As for credit card vs cash use... for some people this works, for some not: What I did for awhile (until I got it sorted out), was to still use the credit card, but as soon as I got home or as soon as the transaction showed up on my online banking (which is a *must*!!!!), I paid it off. This forced me to have the money there for purchases; it was essentially as good as cash, except I got the "points" on my credit card. I'm currently using a PC Mastercard, which earns me 1% of any purchase into PC points, which I can then use to buy groceries at Superstore or Extra Foods. Works for me.

The other thing to consider doing is to have your RRSP or other savings plan taken directly off your paycheque. Most employers can set this up, or your bank can. Then you're saving for the future and you really don't have to worry about budgeting for savings; whatever is in your bank account after pay day is to use for things *other* than savings.

And for those of you who have kids, grandkids, nieces, nephews, or who might have any of those in the future, check out Kid's Futures ( (if you're serious about joining, please PM me your email address, as I'll get $2 for every person who signs up on my referral and then you're free to live your own life). If you want more info on this, either PM or email me ( or read all the info on the site.
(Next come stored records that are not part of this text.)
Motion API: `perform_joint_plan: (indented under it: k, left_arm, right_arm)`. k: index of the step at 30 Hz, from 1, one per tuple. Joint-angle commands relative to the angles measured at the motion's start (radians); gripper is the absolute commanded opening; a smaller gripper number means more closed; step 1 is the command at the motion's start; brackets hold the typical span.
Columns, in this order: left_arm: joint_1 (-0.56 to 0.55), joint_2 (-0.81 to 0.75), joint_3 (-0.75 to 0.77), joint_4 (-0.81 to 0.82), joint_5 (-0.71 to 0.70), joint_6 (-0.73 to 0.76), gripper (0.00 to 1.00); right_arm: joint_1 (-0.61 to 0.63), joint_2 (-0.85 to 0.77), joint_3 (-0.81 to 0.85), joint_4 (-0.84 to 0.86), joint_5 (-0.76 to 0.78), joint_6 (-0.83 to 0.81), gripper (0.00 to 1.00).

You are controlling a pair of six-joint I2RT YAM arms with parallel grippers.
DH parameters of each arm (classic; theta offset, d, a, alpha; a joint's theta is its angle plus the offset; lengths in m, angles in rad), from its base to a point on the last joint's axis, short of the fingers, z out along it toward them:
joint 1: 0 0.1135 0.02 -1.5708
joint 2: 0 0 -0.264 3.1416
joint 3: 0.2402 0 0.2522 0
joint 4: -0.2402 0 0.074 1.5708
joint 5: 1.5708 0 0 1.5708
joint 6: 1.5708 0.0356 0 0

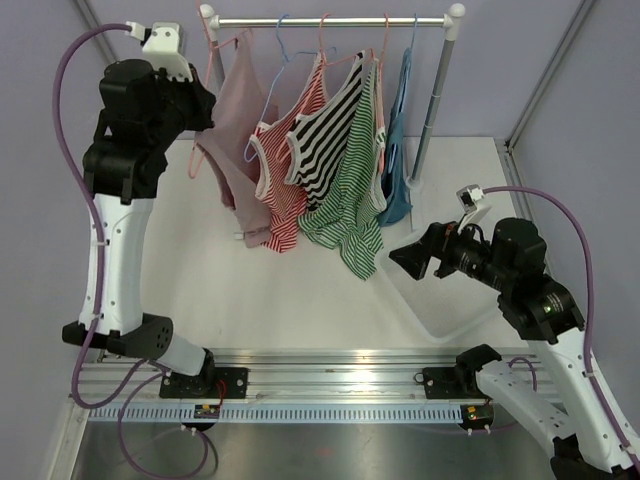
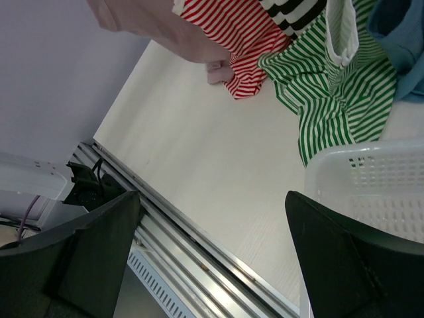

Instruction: Remove the tank top from the hanger

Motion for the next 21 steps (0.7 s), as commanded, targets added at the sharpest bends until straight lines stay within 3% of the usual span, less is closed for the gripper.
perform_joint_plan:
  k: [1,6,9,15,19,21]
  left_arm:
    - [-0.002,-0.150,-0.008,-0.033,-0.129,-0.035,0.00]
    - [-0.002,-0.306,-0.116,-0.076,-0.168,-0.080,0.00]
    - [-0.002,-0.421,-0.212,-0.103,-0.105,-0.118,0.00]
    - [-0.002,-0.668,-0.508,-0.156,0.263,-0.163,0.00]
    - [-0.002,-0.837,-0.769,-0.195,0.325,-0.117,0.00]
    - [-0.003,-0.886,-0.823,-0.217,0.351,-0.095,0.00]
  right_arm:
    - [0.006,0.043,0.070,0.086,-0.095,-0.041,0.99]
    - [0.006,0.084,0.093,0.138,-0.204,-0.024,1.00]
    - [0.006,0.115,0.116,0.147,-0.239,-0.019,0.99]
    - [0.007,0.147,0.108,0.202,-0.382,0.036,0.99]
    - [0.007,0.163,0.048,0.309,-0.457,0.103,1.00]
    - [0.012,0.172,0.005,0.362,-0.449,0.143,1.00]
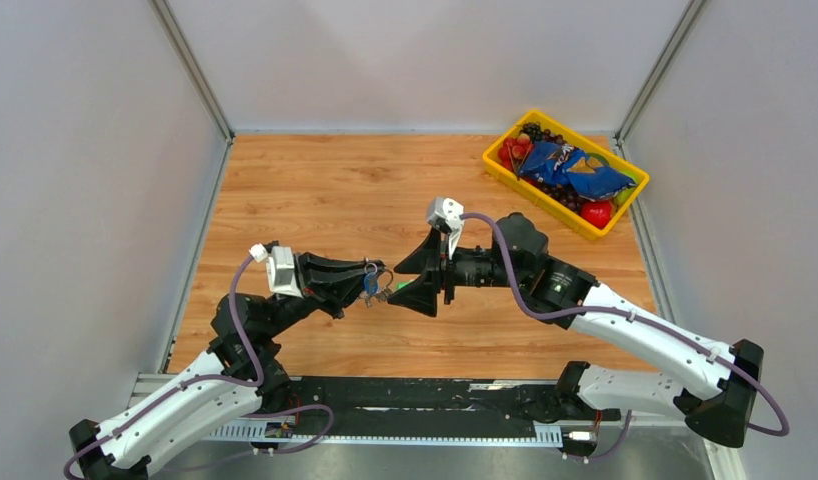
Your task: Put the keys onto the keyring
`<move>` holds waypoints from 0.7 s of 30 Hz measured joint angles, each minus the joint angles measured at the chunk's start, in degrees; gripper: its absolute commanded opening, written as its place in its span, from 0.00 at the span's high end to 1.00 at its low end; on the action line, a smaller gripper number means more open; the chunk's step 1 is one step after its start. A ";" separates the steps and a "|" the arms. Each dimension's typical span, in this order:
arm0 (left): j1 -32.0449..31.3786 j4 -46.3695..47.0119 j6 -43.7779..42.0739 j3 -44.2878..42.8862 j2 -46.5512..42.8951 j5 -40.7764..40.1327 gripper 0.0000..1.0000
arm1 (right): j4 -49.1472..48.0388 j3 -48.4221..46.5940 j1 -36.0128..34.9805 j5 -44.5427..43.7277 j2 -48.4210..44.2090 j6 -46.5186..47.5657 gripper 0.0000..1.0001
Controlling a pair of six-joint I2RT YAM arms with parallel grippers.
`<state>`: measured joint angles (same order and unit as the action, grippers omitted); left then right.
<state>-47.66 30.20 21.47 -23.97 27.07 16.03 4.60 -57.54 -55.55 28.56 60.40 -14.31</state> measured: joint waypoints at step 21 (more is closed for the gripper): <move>0.00 4.00 11.28 0.00 -0.11 -0.85 0.73 | 1.27 -3.15 -3.76 -1.68 2.29 6.23 1.00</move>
<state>-47.66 34.20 32.75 -23.97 26.96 15.18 5.87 -60.69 -59.31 26.87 62.70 -8.08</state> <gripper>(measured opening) 0.229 0.022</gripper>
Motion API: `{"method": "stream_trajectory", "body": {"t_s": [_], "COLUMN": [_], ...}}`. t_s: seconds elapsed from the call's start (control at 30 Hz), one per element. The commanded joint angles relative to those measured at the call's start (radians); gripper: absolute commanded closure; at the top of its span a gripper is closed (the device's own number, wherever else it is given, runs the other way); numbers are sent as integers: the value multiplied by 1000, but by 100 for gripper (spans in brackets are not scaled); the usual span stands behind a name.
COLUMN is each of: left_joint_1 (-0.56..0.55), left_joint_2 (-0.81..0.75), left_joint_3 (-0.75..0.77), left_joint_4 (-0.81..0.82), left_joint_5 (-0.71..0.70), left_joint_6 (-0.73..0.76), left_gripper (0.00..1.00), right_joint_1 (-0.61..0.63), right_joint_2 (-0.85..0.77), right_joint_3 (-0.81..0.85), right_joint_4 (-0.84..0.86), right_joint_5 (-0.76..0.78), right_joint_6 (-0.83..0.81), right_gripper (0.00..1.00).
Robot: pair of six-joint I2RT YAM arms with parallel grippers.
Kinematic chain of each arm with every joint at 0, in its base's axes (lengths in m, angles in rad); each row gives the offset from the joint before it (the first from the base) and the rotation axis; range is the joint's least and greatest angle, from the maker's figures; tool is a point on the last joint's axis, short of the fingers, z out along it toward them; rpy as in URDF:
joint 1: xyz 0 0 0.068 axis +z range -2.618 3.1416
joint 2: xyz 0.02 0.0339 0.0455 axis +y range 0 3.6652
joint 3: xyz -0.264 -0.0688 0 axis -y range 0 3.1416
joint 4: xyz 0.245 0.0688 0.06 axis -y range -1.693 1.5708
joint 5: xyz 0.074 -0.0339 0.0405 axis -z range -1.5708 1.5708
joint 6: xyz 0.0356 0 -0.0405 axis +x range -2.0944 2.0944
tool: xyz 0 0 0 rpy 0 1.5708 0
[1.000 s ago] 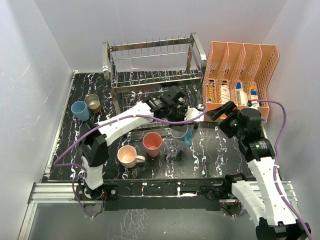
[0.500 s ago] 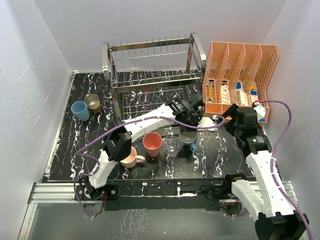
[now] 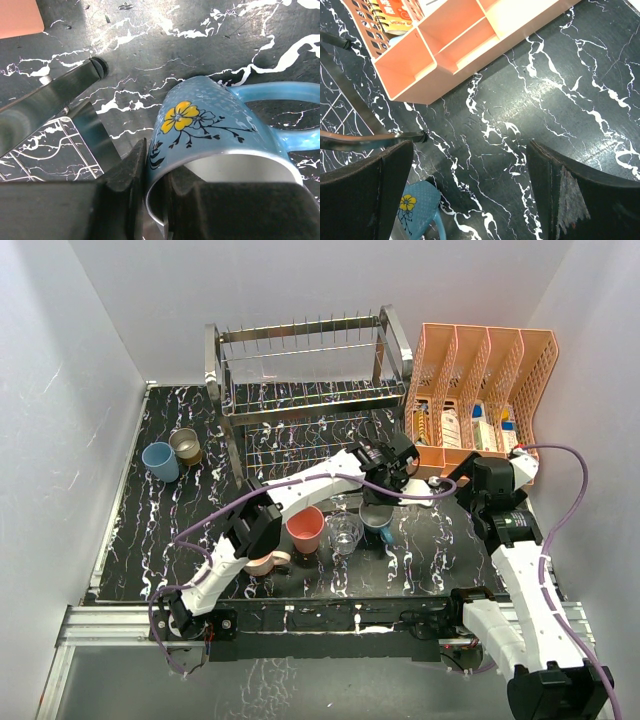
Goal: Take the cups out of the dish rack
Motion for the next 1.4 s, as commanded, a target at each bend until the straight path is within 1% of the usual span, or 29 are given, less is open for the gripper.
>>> {"method": "stream_trajectory", "body": {"t_s": [0.0,0.07,0.17,0.2,0.37,0.4,0.5,0.57,0.6,0.67,0.7,0.73,0.83,0.97,1.1,1.2,1.27,1.33,1.37], "left_joint_1": [-24,-26,-29,-29,-29,-29,-29,-26,-22,2,19,36,101,233,355,457,556,699,786], "left_joint_2": [-15,-15,-22,-26,-79,-97,-159,-233,-280,-397,-464,-543,-773,-1045,-1288,-1381,-1403,-1395,-1374], "left_joint_3": [42,46,62,72,98,97,79,51,22,-74,-147,-250,-486,-716,-924,-1075,-1180,-1273,-1303], "left_joint_4": [-37,-33,-19,-12,30,35,25,11,5,18,31,46,87,85,96,186,277,403,453], "left_joint_5": [5,4,-6,-10,-13,-11,-22,-33,-36,-13,4,21,44,85,65,-23,-61,-37,-2], "left_joint_6": [8,5,1,-1,-2,-3,-7,-26,-39,-86,-109,-124,-164,-253,-291,-343,-378,-380,-393], "left_gripper": [87,78,59,55,48,43,22,8,3,3,3,3,3,3,3,3,3,3,3], "right_joint_1": [-4,-3,-3,-4,-3,-3,-4,-3,-3,-4,-3,-4,-4,-3,-5,-3,-4,-4,-4], "right_joint_2": [-19,-23,-27,-26,-19,-17,-3,5,7,6,2,-4,-14,-37,-64,-80,-83,-72,-62], "right_joint_3": [-17,-18,-16,-16,-7,-4,9,11,8,-1,-11,-26,-80,-169,-273,-343,-397,-471,-495], "right_joint_4": [72,71,72,72,82,85,90,112,128,162,190,214,284,393,541,671,758,848,896], "right_joint_5": [18,21,26,26,9,8,15,8,3,2,4,6,23,106,212,254,283,319,333], "right_joint_6": [2,0,-6,-7,-17,-22,-35,-51,-58,-68,-71,-71,-61,-71,-124,-167,-190,-227,-251], "right_gripper": [2,2,2,2,2,2,2,2,2,2,2,2,2,2,2,2,2,2,2]}}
Thanks for reading!! Good luck!

June 28th, 2006, 04:02 PM
I have friends who's hydro-bill is HUGE,they complain,but have the a/c running continuosly all summer.
I see so much waste,it makes my skin crawl.
I go and pick up Bailey for our walk,lights are on,TV is going,nobody watching,the a/c is going full blast although it's only +20C outside.
I am really happy to have central air,but unless it's too humid,it's's wonderful to open all your windows and have a breeze going through the house,when it's not too hot.
I never use the dryer in the summer,everything goes outside to dry and the smell of your clothes is to die for.
I always pay what I purchase with credit-cards,but hubby makes sure it's all payed when the bill comes.

June 28th, 2006, 06:04 PM
i love this site, read it every week! :thumbs up

June 28th, 2006, 10:25 PM
My money-stretcher 'rules'

1.Turn it off if you aren't using it
2.bulk and rebag used, most new stuff ain't worth the $
4.if you haven't used it for a year, sell it
6.carpool goods, services etc. if you can trade for it then why spend money?
8.Bargain bargain bargain! When you buy a car or are shopping at a garage sale, you expect to haggle. Most stores will to, as long as you talk to the right person.
and my most important rule is...ask! they can't say yes if you don't ask and the worst that will happen is they will say no.
Saving money is a 'lifestyle' for some. And I have to admit that at times we take it to the extreme but it has paid off big time for us, ecpecially with starting a new business.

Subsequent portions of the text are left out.